反応も何もないところに個性はない。

小学生のころから「個性を磨きましょう」と言われることが多かったゆとり世代だ。でもいまいちピンとこなかった。
個性というものの定義はあれど、それが文字通り各々個々人の才能・特徴であるなら一概に言葉にすることができない難しさがあるから、それを磨くという以前に「個性ってなに」ということになる。

個性というと自分の中にあるものだと考えがちだから、自分の個性を見つけようと自己分析に励む人も少なくない。でも、個性とは「他者との差」なのだから、自分のことにばかり目を向けていても見つかるものではない。

 

個性とは「反応」

自分が表現したり、ほかの人の表現を鑑賞したりする中で自分なりに、「個性」とそれを「磨く」ことがどういうことかが少しずつ言葉になってきた。

一言で言ってしまえば、個性は「反応」であると考える。

個性を磨くというのはこの反応の質を高めることだ。

絵を観たとき、音楽を聴いたときに人は何を感じるか。どんな反応をするか。綺麗だなと感じる人もいれば、なんだがはっきりしない絵だなとか、色遣いが気に入らないなとか、いろいろな反応があるだろう。感情面だけでなく、思わず声を上げたり、涙したり、あるいは眉をしかめる人もいるかもしれない。

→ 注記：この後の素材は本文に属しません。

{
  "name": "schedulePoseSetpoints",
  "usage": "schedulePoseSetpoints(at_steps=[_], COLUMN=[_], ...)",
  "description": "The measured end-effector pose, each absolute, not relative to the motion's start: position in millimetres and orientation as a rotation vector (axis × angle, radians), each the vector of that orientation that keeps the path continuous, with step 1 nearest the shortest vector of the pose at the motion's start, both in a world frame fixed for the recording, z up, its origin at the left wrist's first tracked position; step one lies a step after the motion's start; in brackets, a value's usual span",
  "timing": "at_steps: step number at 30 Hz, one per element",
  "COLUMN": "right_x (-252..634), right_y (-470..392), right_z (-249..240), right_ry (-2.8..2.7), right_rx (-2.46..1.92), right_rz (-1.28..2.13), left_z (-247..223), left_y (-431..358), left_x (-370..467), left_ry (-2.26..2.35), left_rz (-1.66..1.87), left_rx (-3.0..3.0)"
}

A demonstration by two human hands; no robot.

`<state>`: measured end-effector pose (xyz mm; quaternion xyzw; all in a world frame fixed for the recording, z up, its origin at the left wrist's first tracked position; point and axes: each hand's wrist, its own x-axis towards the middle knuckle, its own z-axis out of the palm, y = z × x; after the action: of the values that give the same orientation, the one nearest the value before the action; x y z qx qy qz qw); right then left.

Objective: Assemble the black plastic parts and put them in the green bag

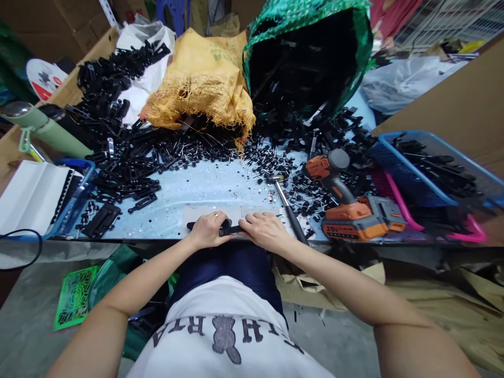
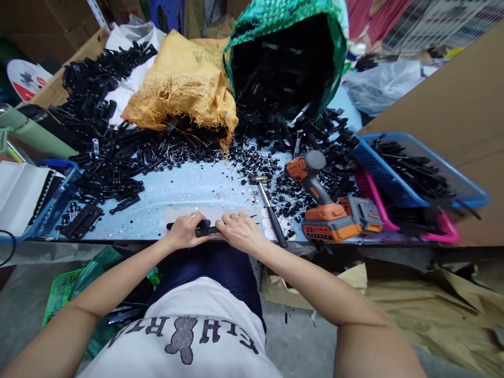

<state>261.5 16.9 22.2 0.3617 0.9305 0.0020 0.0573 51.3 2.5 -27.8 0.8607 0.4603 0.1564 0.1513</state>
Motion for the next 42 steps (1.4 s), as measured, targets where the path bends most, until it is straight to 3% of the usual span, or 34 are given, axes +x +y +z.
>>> schedulePoseSetpoints(at_steps=[4,10,14,19,23,27,32,36,42], right_x=[271.0,279.8,280.2,274.4,257.8,242.1,242.2,248.1,249.5], right_y=[29.7,31.7,41.3,117.2,189.2,215.3,194.0,159.9,102.0], right_z=[4.6,-25.6,-28.1,-11.1,-7.6,-18.4,-22.1,-10.3,3.1], right_ry=[2.861,2.964,2.983,2.788,2.426,2.291,2.469,2.849,3.088], right_rx=[1.115,1.185,1.249,1.804,2.188,2.285,2.231,2.151,1.976], right_rz=[-0.106,-0.297,-0.396,-0.075,-0.052,-0.175,-0.266,-0.479,-1.123], left_z=[-23.0,-11.5,-16.7,-19.1,-12.3,-10.3,-15.0,-16.9,-36.7], left_y=[29.0,146.4,183.5,152.2,90.1,28.7,-4.9,-6.5,0.9], left_x=[49.3,3.8,-13.6,-3.2,-4.9,-16.7,-20.5,-18.2,-16.8], left_ry=[1.241,2.112,2.061,1.973,1.665,1.394,1.341,1.364,1.471], left_rz=[0.396,0.595,0.453,0.586,1.046,1.182,1.103,1.044,0.984], left_rx=[2.382,1.958,1.974,1.968,1.362,0.76,0.546,0.672,0.977])
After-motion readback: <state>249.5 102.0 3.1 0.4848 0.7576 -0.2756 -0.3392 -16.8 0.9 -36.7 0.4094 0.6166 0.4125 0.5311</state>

この反応こそが、誰にもまねできない自分の個性に他ならない。かりに「綺麗」という同じ言葉で感想を語ったとしても、どの部分をどう綺麗だと思っているのかは絶対に異なる。その差が自分と他者との違いだ。

反応の質を高めることが個性を磨くこと

個性を磨く、というのはつまりこの「反応」の質やレベルを磨くことだ。

感じたことをより鮮明に、より緻密に言葉にすることであったり、あるいは、感じたことにインスパイアされて自分なりの表現に結び付ける人もいると思う。

僕自身、自然に触れたり音楽を聴いたりすることで書の表現を思いつくことも多い。

そこで、作品を書き上げるというのも「反応」の一つだと思う。感じ方をより繊細にしたり表現のレベルを上げること、それは言い換えれば自分の個性を磨くことなのだ。

個性個性と、自分の中にばかりそれを探そうとしても簡単に見つかるものではない。

なにか自分とは別のものに出会って初めて、自分との違いと感じ、それに対する自分の反応にはじめて出会うものだ。

反応も何もないところに個性はない。